Ia memiliki keyakinan yang mantap dalam bertauhid yang murni, yakni berupa pembebasan diri dari segala hal yang dapat mempengaruhi pikiran, perasaan, dan perbuatannya kecuali yang berasal dari Allah. Laa ilaaha illallah, adalah pernyataan pembebasan dari segala hal kecuali hanya yang berasal dari Allah saja.

Ia menjadi sangat merdeka karena segala bentuk ikatannya kepada apapun dan siapapun didasarkan sepenuhnya kepada Allah. Tidak takut kepada apapun, tidak mau terikat dengan siapapun, kecuali kepada Allah dan segala aturan-Nya. Ia beriman pula kepada para Malaikat-Nya, kitab-kitab-Nya, rasul-rasul-Nya, hari kemudian, takdir baik dan takdir buruk.

Dalam kehidupan kesehariannya, ia senantiasa meningkatkan kualitas akhlak mulianya dan mengikis habis akhlak tercelanya. Ia selalu mengembangkan dirinya menjadi semakin jujur, amanah, sabar, istikamah, iffah, tawadhu’, pemaaf, dermawan, berani, bermujahadah, dan semua sifat akhlak mulia lainnya.

Ia juga mengikis habis akhlak tercelanya seperti bohong, khianat, mudah marah, tergesa-gesa, sombong, dendam, takut, sampai kikir. Apabila muncul akhlak tercela tersebut, ia cepat beristighfar kepada Allah, meminta maaf kepada yang bersangkutan. Bersyukur adalah kebiasaannya.

Setiap capaian yang baik, ia bersyukur kepada Allah. Demikian pula ketika berhasil menyingkirkan yang buruk, ia juga bersyukur. Ia yakin kekuatan syukur menarik anugerah Allah yang lebih besar lagi menghampirinya. Dengan bersyukur, ia akan berkembang terus menuju puncak kepribadian yang mulia.

Anggota Inti

Kader adalah anggota inti yang menjadi bagian terpilih dalam lingkup dan lingkungan pimpinan serta mendampingi di sekitar pimpinan. Kader bisa berarti pula sebagai jantung suatu organisasi. Jika kader dalam sebuah kepemimpinan lemah, maka seluruh kekuatan kepemimpinan juga akan lemah.

Kader berarti pula pasukan inti. Daya juang pasukan inti ini sangat tergantung dari nilai kekaderan yang berkualitas, berwawasan, militan, dan penuh semangat. Kader merupakan kelompok manusia yang terbaik karena terpilih, menjadi tulang punggung dari kelompok yang lebih besar dan terorganisasi secara permanen.

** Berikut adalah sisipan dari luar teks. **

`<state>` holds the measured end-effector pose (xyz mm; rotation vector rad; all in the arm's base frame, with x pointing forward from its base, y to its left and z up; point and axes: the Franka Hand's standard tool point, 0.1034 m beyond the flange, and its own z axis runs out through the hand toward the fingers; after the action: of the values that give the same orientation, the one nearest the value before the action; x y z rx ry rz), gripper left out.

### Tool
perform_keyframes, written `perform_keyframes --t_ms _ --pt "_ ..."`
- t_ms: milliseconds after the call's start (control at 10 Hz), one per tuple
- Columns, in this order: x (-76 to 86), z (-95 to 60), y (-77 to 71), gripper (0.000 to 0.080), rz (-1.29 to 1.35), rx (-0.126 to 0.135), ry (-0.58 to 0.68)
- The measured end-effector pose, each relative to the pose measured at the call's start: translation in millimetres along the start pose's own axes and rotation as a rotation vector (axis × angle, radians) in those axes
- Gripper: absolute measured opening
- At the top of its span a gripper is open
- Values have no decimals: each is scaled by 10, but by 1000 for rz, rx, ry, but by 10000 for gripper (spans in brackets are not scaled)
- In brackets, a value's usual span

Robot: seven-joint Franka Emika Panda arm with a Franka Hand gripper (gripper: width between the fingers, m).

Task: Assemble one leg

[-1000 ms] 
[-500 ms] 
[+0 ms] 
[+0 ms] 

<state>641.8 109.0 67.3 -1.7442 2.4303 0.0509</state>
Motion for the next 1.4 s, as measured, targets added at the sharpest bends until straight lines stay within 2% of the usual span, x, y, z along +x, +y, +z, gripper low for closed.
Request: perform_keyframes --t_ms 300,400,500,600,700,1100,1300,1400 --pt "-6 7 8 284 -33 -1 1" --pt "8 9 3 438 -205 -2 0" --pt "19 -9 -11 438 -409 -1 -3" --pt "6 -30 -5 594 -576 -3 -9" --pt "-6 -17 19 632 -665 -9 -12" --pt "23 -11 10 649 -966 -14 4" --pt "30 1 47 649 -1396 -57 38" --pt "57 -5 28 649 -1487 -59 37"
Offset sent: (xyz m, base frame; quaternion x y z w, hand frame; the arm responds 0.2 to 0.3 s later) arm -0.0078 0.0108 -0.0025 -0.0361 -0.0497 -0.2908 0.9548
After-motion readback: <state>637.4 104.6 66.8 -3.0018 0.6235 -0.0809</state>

1 Inti adalah bagian yang utama, yang penting peranannya dalam suatu proses atau pelaksanaan kerja.

2 Inti adalah pusat kendali bagi lingkungannya. Ibarat sebuah sel, ia akan berfungsi dengan baik apabila intinya sehat. Kader Muhammadiyah adalah anggota inti yang diorganisir secara permanen dan berkemampuan dalam menjalankan tugas serta misi di lingkungan persyarikatan, ummat, dan bangsa guna mencapai tujuan Muhammadiyah.

Baca Juga  Pasca Pelantikan, Biden Langsung Cabut Muslim Travel Ban

3 Kader Muhammadiyah adalah anggota Muhammadiyah yang telah mengikuti perkaderan Muhammadiyah, memiliki integritas dan kompetensi, serta mampu menjalankan tugas dan kewajibannya sebagai kader.

Anggota Muhammadiyah yang telah menyelesaikan perkaderan Darul Arqam atau serial Baitul Arqam dianggap telah memenuhi persyaratan sebagai kader. Namun apabila ia belum melaksanakan tugas dan kewajibannya sebagai kader, ia belumlah termasuk kader. Ia menjadi kader apabila telah meninggalkan jejak-jejak yang dapat dilihat dengan nyata dalam menjalankan tugasnya sebagai kader persyarikatan, kader umat, dan kader bangsa.

Kualitas Kader Ortom

Maka Muhammadiyah melalui organisasi otonom (ortom)-nya senantianya mengupayakan dakwah amar maruf nahi munkar bagi seluruh elemen masyarakat. Kader IPM bukan hanya yang mampu sukses menggerakkan para pelajar untuk ikut kegiatannya seperti Fortasi. Tetapi yang juga mampu menggerakkan para pelajar untuk belajar agama tanpa meninggalkan belajar ilmu umum.

Kader IMM bukan hanya mampu menggerakkan massa untuk unjuk rasa dan berkobar dalam berorasi. Tetapi yang mampu menggerakkan massa untuk sholat berjamaah di masjid, menjadi imam sholat dan berkhutbah jumat.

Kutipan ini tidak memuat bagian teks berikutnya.